=== Exercise instructions ===
Write every line below out again, exactly as given, but leave out the pictures.

=== Raw data ===
*** Block opens ***
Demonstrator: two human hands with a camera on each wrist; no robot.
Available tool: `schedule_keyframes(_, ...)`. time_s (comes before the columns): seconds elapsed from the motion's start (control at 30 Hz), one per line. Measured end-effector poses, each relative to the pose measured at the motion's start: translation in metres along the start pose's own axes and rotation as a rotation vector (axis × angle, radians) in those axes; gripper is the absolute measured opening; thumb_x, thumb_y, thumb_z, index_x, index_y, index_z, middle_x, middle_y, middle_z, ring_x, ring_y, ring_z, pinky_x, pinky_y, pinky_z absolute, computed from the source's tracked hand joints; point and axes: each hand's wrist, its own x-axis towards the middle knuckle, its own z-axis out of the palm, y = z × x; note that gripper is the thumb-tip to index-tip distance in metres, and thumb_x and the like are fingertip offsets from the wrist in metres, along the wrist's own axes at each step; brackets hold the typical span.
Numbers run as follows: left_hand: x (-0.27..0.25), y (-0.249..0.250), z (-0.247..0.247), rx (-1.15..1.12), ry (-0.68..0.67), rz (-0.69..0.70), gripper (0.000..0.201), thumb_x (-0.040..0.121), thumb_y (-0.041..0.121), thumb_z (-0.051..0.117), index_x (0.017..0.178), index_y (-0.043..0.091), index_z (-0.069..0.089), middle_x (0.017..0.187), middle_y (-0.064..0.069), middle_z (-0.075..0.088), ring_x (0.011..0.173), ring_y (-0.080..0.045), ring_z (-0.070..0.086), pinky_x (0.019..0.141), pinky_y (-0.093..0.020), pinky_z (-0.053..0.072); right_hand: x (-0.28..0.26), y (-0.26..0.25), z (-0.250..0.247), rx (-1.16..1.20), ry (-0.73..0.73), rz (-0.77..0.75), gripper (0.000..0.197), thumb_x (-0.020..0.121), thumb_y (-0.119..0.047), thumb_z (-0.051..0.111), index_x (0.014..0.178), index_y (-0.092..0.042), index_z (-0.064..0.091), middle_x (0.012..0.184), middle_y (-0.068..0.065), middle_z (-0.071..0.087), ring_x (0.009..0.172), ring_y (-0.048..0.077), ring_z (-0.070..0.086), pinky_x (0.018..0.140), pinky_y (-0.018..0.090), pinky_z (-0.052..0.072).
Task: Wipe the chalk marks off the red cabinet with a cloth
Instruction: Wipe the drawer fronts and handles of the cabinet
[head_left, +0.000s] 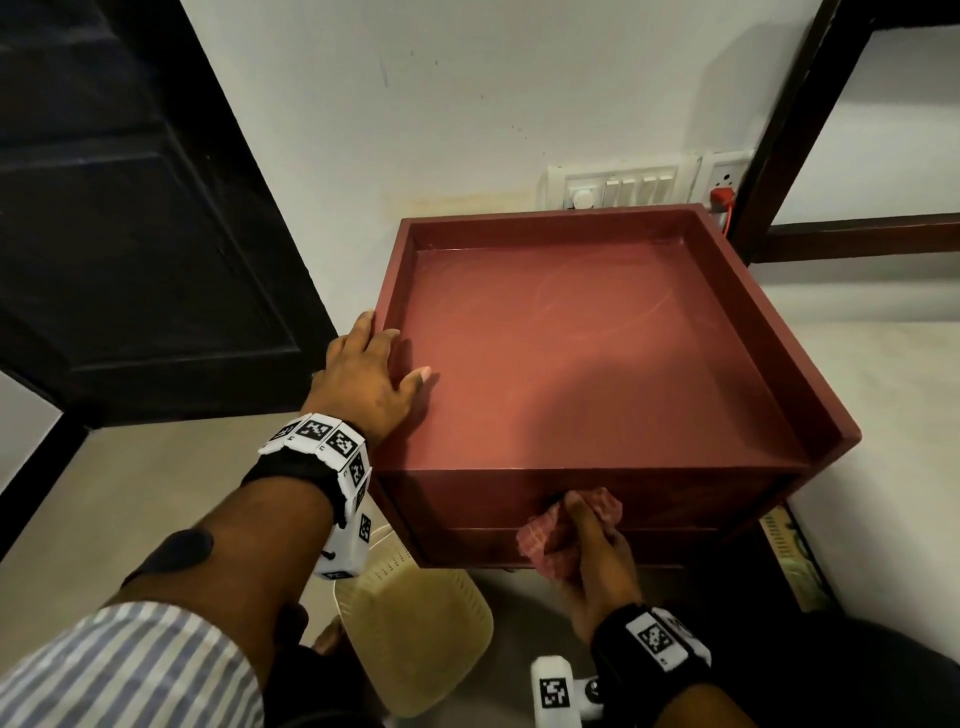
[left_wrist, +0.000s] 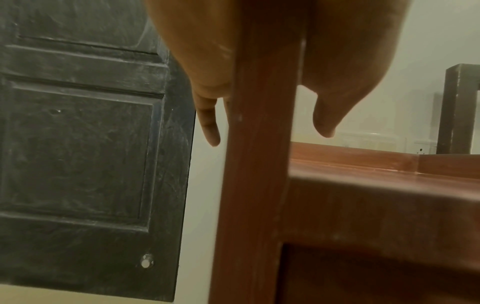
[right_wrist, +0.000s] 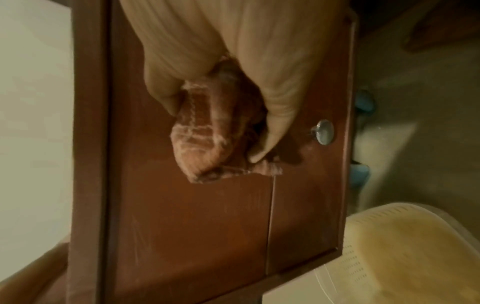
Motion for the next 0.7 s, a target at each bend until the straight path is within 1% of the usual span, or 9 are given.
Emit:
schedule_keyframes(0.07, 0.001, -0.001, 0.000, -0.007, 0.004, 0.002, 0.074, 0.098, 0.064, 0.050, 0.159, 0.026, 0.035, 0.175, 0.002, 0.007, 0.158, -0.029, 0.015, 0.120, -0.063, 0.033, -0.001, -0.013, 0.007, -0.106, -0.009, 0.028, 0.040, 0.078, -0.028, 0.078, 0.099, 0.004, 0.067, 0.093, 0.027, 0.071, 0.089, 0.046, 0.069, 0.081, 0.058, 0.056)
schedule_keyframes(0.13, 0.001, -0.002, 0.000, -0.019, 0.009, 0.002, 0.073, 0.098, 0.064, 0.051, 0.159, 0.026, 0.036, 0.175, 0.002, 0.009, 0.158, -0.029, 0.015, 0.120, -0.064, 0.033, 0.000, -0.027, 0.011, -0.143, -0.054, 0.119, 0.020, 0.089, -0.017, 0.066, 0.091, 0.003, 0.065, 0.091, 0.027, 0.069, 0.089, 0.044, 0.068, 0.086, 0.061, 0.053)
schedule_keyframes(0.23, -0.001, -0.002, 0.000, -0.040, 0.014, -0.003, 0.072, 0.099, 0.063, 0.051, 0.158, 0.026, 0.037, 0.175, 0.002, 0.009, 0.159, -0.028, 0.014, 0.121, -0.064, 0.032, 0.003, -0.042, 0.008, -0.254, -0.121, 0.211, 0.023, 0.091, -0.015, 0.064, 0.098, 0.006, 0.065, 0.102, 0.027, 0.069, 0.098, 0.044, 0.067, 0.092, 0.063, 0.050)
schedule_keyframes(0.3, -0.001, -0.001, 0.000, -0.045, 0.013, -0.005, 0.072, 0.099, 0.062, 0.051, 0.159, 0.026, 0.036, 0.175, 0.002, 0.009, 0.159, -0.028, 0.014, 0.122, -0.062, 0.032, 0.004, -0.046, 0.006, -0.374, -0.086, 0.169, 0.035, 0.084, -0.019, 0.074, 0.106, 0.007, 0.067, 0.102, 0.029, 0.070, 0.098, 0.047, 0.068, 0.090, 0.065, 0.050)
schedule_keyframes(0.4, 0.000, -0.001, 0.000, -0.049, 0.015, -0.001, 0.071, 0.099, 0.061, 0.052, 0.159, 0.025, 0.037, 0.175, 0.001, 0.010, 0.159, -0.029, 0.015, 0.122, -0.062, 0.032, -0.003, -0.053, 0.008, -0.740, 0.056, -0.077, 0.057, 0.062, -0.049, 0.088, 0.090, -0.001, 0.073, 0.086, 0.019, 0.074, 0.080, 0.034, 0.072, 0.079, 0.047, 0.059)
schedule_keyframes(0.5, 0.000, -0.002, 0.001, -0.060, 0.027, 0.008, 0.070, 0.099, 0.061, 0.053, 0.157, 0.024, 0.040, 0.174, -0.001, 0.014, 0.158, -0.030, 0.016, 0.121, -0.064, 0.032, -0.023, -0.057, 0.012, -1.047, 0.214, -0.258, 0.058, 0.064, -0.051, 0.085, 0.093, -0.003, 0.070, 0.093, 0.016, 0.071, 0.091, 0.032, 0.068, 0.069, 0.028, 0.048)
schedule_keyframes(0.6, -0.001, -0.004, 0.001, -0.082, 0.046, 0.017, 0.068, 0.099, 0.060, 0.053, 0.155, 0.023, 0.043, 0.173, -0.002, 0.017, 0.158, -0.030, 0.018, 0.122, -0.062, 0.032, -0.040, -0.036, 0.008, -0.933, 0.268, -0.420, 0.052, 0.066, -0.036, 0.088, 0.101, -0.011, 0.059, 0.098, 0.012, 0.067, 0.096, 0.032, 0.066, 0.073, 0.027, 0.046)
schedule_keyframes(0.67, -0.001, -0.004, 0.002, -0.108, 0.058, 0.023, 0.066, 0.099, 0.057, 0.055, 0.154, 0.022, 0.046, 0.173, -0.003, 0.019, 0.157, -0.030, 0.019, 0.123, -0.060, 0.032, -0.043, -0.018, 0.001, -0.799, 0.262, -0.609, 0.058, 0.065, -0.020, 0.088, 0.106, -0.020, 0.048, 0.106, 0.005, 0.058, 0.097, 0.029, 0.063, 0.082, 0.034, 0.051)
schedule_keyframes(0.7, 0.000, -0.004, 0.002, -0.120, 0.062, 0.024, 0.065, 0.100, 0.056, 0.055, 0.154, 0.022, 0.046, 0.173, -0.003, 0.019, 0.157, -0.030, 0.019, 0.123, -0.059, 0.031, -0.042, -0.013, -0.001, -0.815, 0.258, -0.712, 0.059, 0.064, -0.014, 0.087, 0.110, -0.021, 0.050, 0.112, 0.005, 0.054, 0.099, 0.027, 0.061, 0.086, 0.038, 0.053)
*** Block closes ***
=== Solution to the problem ===
Demonstrator: two human hands with a camera on each wrist; no robot.
Available tool: `schedule_keyframes(_, ...)`. time_s (comes before the columns): seconds elapsed from the motion's start (control at 30 Hz), one per line. Measured end-effector poses, each relative to the pose measured at the motion's start: translation in metres along the start pose's own axes and rotation as a rotation vector (axis × angle, radians) in those axes; gripper is the absolute measured opening; thumb_x, thumb_y, thumb_z, index_x, index_y, index_z, middle_x, middle_y, middle_z, ring_x, ring_y, ring_z, pinky_x, pinky_y, pinky_z absolute, computed from the source's tracked hand joints; point and axes: each hand's wrist, its own x-axis towards the middle knuckle, its own z-axis out of the palm, y = z × x; note that gripper is the thumb-tip to index-tip distance in metres, and thumb_x and the like are fingertip offsets from the wrist in metres, along the wrist's own axes at each step; brackets hold the typical span.
Numbers run as follows: left_hand: x (-0.27..0.25), y (-0.249..0.250), z (-0.247..0.247), rx (-1.15..1.12), ry (-0.68..0.67), rz (-0.69..0.70), gripper (0.000..0.201), thumb_x (-0.040..0.121), thumb_y (-0.041..0.121), thumb_z (-0.051..0.117), index_x (0.017..0.178), index_y (-0.043..0.091), index_z (-0.069..0.089), middle_x (0.017..0.187), middle_y (-0.064..0.069), middle_z (-0.075..0.088), ring_x (0.011..0.173), ring_y (-0.080..0.045), ring_z (-0.070..0.086), pinky_x (0.019..0.141), pinky_y (-0.093..0.020), pinky_z (-0.053..0.072); right_hand: x (-0.28..0.26), y (-0.26..0.25), z (-0.250..0.247), rx (-1.16..1.20), ry (-0.73..0.73), rz (-0.77..0.75), gripper (0.000..0.197), thumb_x (-0.020..0.121), thumb_y (-0.119..0.047), thumb_z (-0.051..0.111), index_x (0.014..0.178), index_y (-0.092..0.042), index_z (-0.064..0.091), middle_x (0.012..0.184), middle_y (-0.068..0.065), middle_z (-0.071..0.087), ring_x (0.009..0.172), ring_y (-0.048..0.077), ring_z (-0.070..0.086), pinky_x (0.018..0.140), pinky_y (-0.018..0.090), pinky_z (-0.052..0.072).
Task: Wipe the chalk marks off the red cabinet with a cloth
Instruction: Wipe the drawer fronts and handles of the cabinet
[head_left, +0.000s] 
[left_wrist, +0.000s] 
[right_wrist, +0.000s] 
Motion for the next 0.7 s, a target at each bend until the straight path is within 1% of the usual span, or 9 are given.
Emit:
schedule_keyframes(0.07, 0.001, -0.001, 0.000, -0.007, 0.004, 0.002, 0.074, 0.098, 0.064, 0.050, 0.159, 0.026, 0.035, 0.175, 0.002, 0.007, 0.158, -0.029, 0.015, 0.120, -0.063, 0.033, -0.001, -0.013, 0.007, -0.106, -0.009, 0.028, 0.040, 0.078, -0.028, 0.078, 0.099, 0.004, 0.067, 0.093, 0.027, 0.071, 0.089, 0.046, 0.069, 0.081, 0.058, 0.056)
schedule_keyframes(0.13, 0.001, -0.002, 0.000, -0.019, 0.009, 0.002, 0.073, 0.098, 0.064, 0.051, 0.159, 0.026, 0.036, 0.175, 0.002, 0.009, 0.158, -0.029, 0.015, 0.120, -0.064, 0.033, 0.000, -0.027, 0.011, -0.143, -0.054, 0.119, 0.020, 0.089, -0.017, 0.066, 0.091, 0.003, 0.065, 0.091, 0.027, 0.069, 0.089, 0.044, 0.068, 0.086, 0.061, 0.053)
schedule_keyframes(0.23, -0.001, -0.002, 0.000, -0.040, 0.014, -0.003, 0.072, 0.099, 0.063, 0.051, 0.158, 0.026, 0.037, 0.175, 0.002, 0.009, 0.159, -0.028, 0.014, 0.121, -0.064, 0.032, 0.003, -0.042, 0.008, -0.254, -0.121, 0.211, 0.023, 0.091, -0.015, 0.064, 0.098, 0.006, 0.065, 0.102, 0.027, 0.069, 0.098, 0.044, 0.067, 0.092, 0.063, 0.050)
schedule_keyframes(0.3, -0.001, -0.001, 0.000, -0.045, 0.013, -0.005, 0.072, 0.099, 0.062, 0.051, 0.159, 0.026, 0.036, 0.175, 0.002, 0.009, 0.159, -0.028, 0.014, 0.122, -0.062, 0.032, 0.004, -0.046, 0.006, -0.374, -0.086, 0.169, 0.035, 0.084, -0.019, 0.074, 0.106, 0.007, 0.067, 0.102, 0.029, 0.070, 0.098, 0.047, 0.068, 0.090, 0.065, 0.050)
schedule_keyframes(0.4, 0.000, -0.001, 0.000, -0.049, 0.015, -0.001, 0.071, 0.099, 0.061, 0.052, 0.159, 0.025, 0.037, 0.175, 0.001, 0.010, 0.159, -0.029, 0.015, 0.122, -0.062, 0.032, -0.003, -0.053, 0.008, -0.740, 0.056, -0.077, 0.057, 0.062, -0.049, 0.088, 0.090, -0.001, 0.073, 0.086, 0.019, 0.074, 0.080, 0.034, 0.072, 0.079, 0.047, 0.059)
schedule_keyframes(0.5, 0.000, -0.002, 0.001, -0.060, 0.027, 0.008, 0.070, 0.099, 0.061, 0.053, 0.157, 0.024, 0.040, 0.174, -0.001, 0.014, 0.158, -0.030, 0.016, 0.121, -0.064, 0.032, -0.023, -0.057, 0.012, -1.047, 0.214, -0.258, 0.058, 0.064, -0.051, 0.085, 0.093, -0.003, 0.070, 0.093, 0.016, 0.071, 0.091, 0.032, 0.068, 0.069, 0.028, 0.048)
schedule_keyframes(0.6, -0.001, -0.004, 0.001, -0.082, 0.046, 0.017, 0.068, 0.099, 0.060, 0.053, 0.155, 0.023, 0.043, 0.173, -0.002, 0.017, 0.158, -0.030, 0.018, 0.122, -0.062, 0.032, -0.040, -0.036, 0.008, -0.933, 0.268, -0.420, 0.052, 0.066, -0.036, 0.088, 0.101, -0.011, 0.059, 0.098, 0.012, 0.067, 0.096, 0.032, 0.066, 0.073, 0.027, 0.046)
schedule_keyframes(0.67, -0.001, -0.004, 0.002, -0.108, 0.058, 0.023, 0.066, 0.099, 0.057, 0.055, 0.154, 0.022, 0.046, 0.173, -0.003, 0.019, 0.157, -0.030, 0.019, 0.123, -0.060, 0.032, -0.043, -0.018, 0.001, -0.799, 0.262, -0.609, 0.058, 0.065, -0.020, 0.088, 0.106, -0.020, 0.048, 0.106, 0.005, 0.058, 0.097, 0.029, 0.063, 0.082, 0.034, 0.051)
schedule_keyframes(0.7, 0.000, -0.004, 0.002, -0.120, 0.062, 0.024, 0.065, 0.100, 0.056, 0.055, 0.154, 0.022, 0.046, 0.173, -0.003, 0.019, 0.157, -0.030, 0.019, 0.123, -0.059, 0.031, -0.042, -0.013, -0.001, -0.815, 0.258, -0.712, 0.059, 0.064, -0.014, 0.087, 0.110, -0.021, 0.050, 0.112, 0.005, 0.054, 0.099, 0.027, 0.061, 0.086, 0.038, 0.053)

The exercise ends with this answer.